Ler a história é diferente de ver a história que, por sua vez, é sempre diferente de viver a história. Sem querer, a história entrou-me pelo quarto de hotel adentro, em Kiev. Chegada ao destino, apercebi-me que me esquecera de reservar hotel e escolhi um à pressa e sem grandes critérios. Calhou que fosse este o icónico Hotel Ucrânia e só entendi a dimensão de tal acaso quando me vi dentro do quarto, já em frente à praça da Independência, prostrada aos meus pés.
A história é sempre uma versão da história, do mesmo modo que um mapa nunca chega a ser o território. Haverão sempre de faltar-lhe riachos e declives, árvores e pedras, a maravilha de existirem sentidos que nos tornem humanos, caminhantes, dizentes, sentintes num espaço e tempo irrepetível. Quase também como tu. Desato a escrever sobre ti e nunca te alcanço, és sempre outra coisa, alvo em movimento, rio que não desagua e só sabe fluir, ir com a corrente. Eu, observando à distância.

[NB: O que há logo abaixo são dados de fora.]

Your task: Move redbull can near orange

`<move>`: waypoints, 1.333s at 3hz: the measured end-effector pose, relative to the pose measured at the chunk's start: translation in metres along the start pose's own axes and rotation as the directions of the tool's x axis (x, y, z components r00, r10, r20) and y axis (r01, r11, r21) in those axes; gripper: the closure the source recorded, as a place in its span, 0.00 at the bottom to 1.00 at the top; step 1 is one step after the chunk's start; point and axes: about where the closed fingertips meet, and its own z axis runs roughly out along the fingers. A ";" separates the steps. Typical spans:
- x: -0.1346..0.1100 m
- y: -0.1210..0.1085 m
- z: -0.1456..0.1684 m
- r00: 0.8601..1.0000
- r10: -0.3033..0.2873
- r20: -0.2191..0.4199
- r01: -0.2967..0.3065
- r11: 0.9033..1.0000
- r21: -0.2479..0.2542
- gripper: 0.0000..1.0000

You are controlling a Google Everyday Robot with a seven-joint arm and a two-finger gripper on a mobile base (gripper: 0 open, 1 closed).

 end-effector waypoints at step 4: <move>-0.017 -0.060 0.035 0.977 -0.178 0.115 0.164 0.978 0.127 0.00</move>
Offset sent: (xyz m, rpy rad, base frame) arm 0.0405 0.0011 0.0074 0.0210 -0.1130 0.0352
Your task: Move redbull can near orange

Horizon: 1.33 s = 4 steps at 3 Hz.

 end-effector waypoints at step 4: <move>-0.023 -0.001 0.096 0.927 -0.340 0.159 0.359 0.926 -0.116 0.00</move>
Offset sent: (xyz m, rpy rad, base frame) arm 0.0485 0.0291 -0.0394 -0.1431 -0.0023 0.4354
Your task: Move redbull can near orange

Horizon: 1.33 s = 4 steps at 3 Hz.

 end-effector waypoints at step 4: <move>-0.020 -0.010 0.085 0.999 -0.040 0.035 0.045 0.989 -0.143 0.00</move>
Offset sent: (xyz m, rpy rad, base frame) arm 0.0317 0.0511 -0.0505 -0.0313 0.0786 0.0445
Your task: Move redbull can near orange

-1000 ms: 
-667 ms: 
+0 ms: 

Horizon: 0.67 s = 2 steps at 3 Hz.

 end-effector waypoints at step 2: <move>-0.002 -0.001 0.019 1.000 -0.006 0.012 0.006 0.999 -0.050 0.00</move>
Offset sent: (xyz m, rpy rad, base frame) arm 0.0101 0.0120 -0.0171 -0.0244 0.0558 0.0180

A história que me contaram ou a que assisti, indiferente, entre os episódios do jantar não foi a mesma que encontrei em Kiev e, se é certo que somos um ponto imperceptível no universo, com milhões antes e milhões depois de nós, e que não há bocado de chão que não esteja manchado de sangue e morte, reconhecer que isto não se passou nem há quatro anos assombrou-me.
Durante mais de três meses, reuniram-se naquela praça. Durante mais de três meses, resistiram. Fizeram do hino a sua oração e da liberdade, religião. Durante mais de três meses, lutaram por uma ideia. É Maio de 2018 e eu estou ali onde tudo aconteceu, sangue debaixo dos pés.
São orgulhosos do seu feito. Por todo o lado, há uma bandeira da União Europeia ao lado da bandeira da Ucrânia. Sinto que quase lhes devo um pedido de desculpa.